Abstract
Cognitive testing has become routine for well-designed surveys. However, the protocols for cognitive testing vary widely, and observers have been concerned that analysis of the results is not systematic, that results are not replicable, and that the bases for conclusions are not transparent. To address some of those concerns, in this study the cognitive interviews were structured so that interviewers gathered information specifically about whether there was a problem with any of the four standard issues in question answering: comprehension, retrieval, estimation, and providing an answer. From the tape-recorded interviews, the percentage of respondents who had “no problem” with each element of question answering was tabulated for each question. In addition to being systematic and transparent, a strength of the approach is that it documents the positive features of questions, potentially providing evidence for the validity of answers as well as identifying possible question problems.
Introduction
One of the important methodological advances for survey research in recent decades has been the increased use of cognitive interviews to evaluate survey questions. A variety of approaches have been used (Beatty and Willis 2007; Willis et al. 1999). Some research organizations emphasize “think aloud” strategies; others rely more on follow-up probes. Some researchers script much of the follow-up probing; others give interviewers considerable flexibility to design their own probing questions. However, the goal of gathering information about how questions are understood and how answers are formed is a common element across all forms of cognitive testing of survey questions.
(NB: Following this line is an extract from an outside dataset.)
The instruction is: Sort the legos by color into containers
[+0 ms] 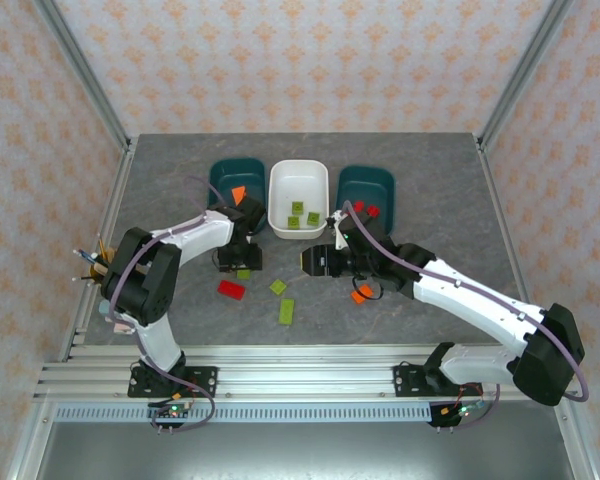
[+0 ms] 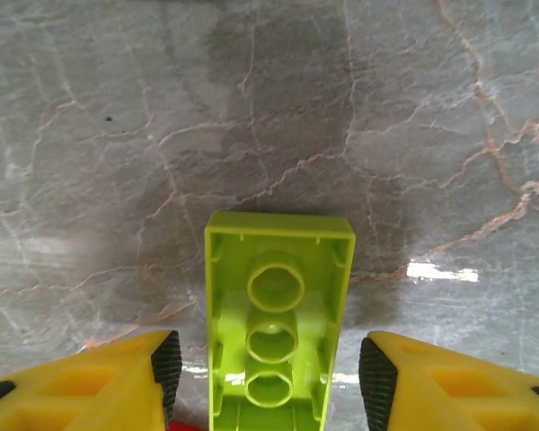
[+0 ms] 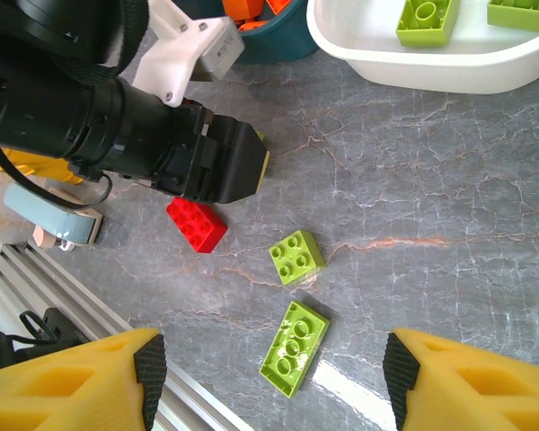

An aspect of the process that we think could be strengthened is the way results are analyzed and reported. Most often results of cognitive testing take the form of reporting whether a “problem” was identified and what the nature of the problem was. In a recent critique of cognitive interviewing methods, Miller (2011) singled out the lack of systematic approaches and transparency as major areas in need of attention. This article reports on an attempt to evaluate an approach to improving the transparency and value of cognitive testing by focusing the interviewers’ probing and systematizing some of the analyses of the results.
Like many who study the question–answering process, the framework we used was the one outlined by Tourangeau (1984) that specifies four steps: comprehending what is being asked, retrieving relevant information from memory, estimating or using judgment as needed to put information in the form needed to answer the question, and then providing the answer.
One element of our revised protocol was to have interviewers specifically probe to collect enough information, so that we could evaluate each of Tourangeau’s four elements of the answering process for each question (Tourangeau et al. 2000; Willis 2005). The other innovation was to have independent coders listen to audiotapes of the interviews and for each question record whether they thought each of the four aspects of the question answering process was problematic or problem free. Conrad and Blair (2004, 2009) also used independent coders in at least two of their studies.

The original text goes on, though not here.